Top of EXERCISE DATA

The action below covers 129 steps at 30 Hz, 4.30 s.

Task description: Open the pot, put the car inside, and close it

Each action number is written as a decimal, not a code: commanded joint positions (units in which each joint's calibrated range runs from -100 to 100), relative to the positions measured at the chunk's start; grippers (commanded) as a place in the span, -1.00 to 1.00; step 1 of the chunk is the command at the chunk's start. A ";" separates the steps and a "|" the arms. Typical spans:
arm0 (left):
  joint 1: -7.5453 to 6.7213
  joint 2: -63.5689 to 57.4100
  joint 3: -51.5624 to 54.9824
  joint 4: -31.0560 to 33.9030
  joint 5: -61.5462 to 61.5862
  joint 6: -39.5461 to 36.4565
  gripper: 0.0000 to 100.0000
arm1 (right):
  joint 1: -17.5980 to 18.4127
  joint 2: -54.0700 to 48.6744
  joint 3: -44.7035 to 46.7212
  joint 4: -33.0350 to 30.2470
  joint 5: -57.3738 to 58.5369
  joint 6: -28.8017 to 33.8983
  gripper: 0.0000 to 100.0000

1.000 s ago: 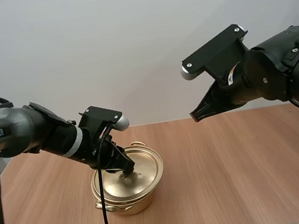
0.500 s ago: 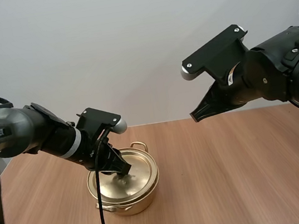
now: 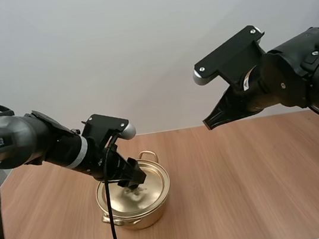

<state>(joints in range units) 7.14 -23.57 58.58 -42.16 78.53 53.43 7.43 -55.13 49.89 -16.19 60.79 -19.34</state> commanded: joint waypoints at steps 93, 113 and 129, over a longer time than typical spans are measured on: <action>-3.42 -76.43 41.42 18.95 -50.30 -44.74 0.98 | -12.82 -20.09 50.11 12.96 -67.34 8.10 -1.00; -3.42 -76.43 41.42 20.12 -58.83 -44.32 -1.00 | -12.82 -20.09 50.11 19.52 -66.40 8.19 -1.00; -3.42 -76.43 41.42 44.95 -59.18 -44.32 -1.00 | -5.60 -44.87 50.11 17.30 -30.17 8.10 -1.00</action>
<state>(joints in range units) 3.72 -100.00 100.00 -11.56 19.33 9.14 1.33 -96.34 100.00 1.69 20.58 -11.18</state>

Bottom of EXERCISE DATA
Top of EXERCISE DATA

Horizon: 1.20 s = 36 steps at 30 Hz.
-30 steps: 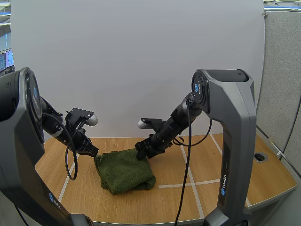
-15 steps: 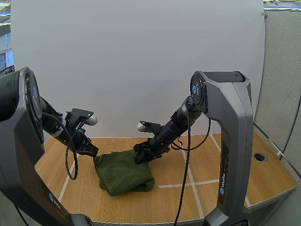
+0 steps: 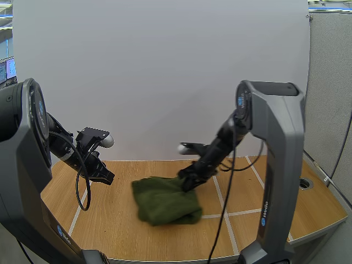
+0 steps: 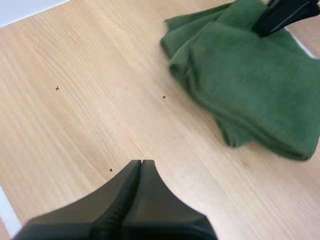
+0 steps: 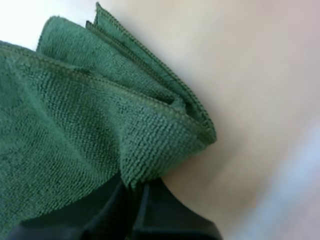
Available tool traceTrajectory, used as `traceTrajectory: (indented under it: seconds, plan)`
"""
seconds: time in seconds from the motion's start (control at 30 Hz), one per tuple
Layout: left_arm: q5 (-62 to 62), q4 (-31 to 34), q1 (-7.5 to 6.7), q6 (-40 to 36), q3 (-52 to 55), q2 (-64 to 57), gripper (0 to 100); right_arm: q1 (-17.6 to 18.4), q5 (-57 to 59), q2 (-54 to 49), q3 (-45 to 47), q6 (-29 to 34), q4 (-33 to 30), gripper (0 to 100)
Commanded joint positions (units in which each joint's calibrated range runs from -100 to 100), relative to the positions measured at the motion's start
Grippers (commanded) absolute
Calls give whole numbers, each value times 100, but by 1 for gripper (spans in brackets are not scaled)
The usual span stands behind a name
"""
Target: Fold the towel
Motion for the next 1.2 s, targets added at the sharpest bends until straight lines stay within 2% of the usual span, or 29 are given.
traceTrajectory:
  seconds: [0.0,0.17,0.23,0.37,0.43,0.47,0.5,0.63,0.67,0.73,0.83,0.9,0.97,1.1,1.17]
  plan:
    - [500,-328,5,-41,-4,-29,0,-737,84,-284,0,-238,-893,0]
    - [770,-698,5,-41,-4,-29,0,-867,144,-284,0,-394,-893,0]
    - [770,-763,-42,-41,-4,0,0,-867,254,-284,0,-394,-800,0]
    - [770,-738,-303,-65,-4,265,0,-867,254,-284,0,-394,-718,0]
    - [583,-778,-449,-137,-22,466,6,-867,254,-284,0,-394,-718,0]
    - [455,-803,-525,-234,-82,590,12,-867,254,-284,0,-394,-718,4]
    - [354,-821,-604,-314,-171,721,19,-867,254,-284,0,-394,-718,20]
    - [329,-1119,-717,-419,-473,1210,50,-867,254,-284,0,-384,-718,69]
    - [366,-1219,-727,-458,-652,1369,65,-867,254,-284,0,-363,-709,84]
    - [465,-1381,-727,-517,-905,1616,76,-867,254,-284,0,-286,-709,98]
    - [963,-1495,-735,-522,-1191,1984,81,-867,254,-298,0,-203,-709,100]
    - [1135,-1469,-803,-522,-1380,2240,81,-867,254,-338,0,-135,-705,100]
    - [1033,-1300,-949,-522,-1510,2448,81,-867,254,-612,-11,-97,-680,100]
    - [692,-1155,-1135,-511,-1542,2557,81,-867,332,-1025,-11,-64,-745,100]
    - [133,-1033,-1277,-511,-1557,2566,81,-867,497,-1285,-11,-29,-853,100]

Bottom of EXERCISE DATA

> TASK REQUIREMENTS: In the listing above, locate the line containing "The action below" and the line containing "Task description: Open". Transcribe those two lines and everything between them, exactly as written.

> RESPONSE:
The action below covers 129 steps at 30 Hz, 4.30 s.

Task description: Open the pot, put the car inside, and close it

The exercise is finished and nothing remains.